Why Does Electric Field Direction Vary with Negative Gradient in Physics?

[Miike012]

In my book it says that the electric field (E) is equal to the following

E = -dV/dx <0
where V = Volatage and x = position

However if you look in the paint doc on one of my homework problems you will see that
E>0

They say that E = dV/dx = Δv/Δx (where Δx = d).
So E = Δv/Δx > 0 (because E is UNIFORM therefor dV/dx = Δv/Δx)


Questions:
1. When should I use the equation E = -dV/dx?
2. Why did they not use E = -dV/dx?
3. Is E a vector in this equation? Hence the neg sign indicates direction

 

[SammyS]

In my book it says that the electric field (E) is equal to the following

E = -dV/dx <0
where V = Volatage and x = position

However if you look in the paint doc on one of my homework problems you will see that
E>0

They say that E = dV/dx = Δv/Δx (where Δx = d).
So E = Δv/Δx > 0 (because E is UNIFORM therefor dV/dx = Δv/Δx)


Questions:
1. When should I use the equation E = -dV/dx?
2. Why did they not use E = -dV/dx?
3. Is E a vector in this equation?

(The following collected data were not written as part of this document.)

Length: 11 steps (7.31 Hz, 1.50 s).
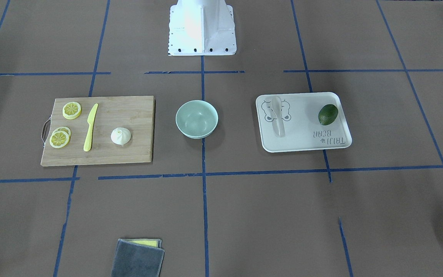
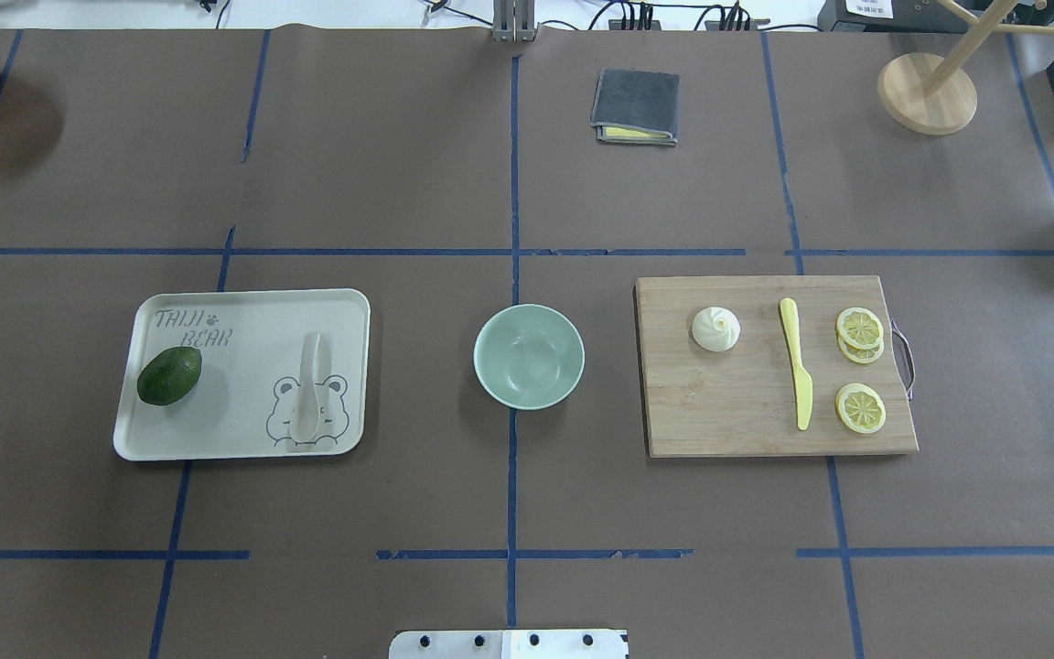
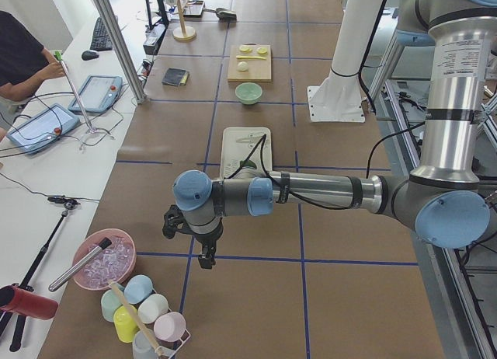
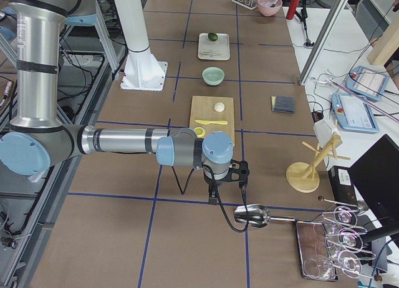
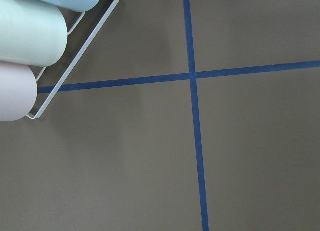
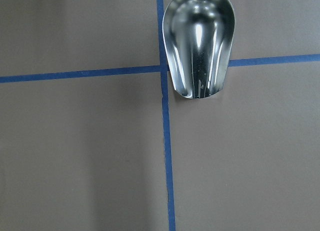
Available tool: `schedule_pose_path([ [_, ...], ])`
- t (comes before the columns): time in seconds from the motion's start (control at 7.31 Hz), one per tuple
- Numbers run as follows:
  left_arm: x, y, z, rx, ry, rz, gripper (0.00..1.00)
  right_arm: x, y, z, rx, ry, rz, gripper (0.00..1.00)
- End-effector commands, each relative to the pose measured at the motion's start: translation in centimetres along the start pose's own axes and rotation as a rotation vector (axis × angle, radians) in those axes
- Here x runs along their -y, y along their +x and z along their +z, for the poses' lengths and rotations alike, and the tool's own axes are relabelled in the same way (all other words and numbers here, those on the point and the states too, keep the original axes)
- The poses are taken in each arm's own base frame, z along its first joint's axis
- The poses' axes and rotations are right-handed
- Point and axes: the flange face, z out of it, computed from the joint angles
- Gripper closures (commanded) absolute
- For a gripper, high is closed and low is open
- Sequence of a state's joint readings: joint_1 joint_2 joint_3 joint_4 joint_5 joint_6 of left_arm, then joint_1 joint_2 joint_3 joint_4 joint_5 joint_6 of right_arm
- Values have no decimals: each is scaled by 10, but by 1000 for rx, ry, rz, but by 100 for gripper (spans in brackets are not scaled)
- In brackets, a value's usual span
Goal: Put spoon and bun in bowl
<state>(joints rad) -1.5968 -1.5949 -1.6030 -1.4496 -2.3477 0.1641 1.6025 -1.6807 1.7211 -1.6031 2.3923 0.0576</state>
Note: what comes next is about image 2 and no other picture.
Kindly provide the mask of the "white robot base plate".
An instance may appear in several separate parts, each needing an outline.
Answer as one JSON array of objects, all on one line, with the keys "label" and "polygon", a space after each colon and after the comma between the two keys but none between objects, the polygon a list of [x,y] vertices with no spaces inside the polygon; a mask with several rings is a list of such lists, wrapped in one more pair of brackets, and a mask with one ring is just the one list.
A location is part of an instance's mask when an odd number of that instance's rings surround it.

Hence the neg sign indicates direction

I believe in this case they are using "E" as the magnitude of the electric field.

 

[rude man]

1. When should I use the equation E = -dV/dx?

Always.

But the real equation is E = - del V where
del V = ∂V/∂x i + ∂V/∂y j + ∂V/∂z k
where i , j and k are unit vectors in x,y,z direction resp.

Reason: the E field may point in a direction with x, y and/or z components, not just x.